Let’s get back to that ignorance thing in the previous paragraph (and @PamelaCouncil’s tweet). A woman-centric, pro-African man cannot by the sake of his ideals be a sexist predator, seeking to dominate people. So I must have reached out to a person that is not well culturally educated (my fault) or something else is going on… It follows that these have been some of the reasons (apart from the aversion mentioned previously) I have come up with to explain why my advances are non-remembered:
- People are largely socialites and a socialite will measure worth based on its social gravitas. “Everybody” knows that ancient African women have less than zero gravitas in the socialite ‘space’—even contemporary women from the continent of Africa make this calculation and find no interest or value in my approach.
- In the same manner that we Black people do not “allow” non-Black people to say “nigger” in our presence, my peoples will not “allow” a male to socially intercourse with them about any topic related to women—especially when I fail (and I will fail) to send acridly strong signals of gender “fluidity.”
- My approach was formed in an academic setting and I have failed to understand what has happened in the academic world since the early 1980s: this world is not as egalitarian as it once was—so I must be qualified in some way before my words are actually read.
- My approach is multi-dimensional (confusing) and my online presence in general is easy to misunderstand because it is not branded into simplicity (e.g. kintespace.com should be called AncientAfricanWomen.com)—moreover, my approach is itself becoming historical (I am getting too old to reach new peoples).
- My approach is deliberately based on the need to have a positive relationship with unknown which flies in the face of billions of media dollars spent every year to associate fear with the unknown. (This basis will never change by the way.)
- Mufukkas are just plain lazy—especially when you are giving away nothing but ideas.
The most horrible reason to not respond to me (which I have found from kintespace.com entering the lives of people that I actually know in person) is because you know the white folks are not going to “accept” me (which is really going back to all that stuff I wrote about being a socialite). In effect, you know that I am going to die—so what’s the point? This attitude reveals the self-censorship that many of my peoples have flaunted for decades. Now that Don Trump has offended your “white friends” suddenly you have permission to say a little more but not too much.

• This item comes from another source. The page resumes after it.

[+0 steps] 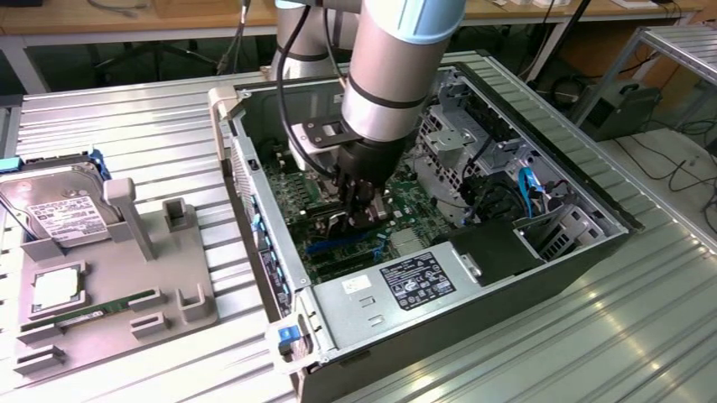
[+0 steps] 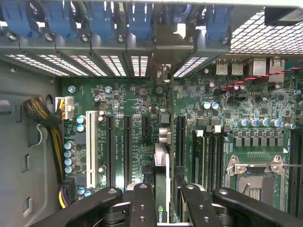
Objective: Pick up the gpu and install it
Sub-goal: 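Insert the gpu into the slot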
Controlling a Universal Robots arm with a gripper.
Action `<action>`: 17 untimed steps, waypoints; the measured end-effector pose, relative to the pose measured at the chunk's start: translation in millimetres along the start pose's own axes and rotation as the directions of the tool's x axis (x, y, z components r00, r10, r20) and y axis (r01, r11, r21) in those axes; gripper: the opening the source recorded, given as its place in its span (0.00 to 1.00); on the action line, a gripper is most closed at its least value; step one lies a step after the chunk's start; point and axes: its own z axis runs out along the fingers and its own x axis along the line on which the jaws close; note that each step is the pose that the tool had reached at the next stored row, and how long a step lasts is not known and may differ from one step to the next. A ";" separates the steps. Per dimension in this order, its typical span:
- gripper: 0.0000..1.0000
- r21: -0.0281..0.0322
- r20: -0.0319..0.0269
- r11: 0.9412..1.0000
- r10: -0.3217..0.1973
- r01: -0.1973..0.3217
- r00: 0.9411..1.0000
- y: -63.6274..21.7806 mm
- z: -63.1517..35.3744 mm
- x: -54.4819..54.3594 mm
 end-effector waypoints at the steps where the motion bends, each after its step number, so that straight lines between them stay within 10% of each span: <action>1: 0.26 0.000 -0.001 1.000 -0.003 0.003 1.000 0.0 0.2 0.0; 17: 0.26 -0.001 -0.004 1.000 -0.014 0.014 1.000 0.4 5.5 -1.2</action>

I have always known from the beginning that kintespace.com is “too much.” I realize that I am asking too much when I start an online relationship based on creative connection through ideas born in words. Words such that the definition of word itself becomes alien in a traditional social media context.
Now that this little thing is written down. I can find closure and move on to other approaches. Let us watch again how my people will respond/non-respond.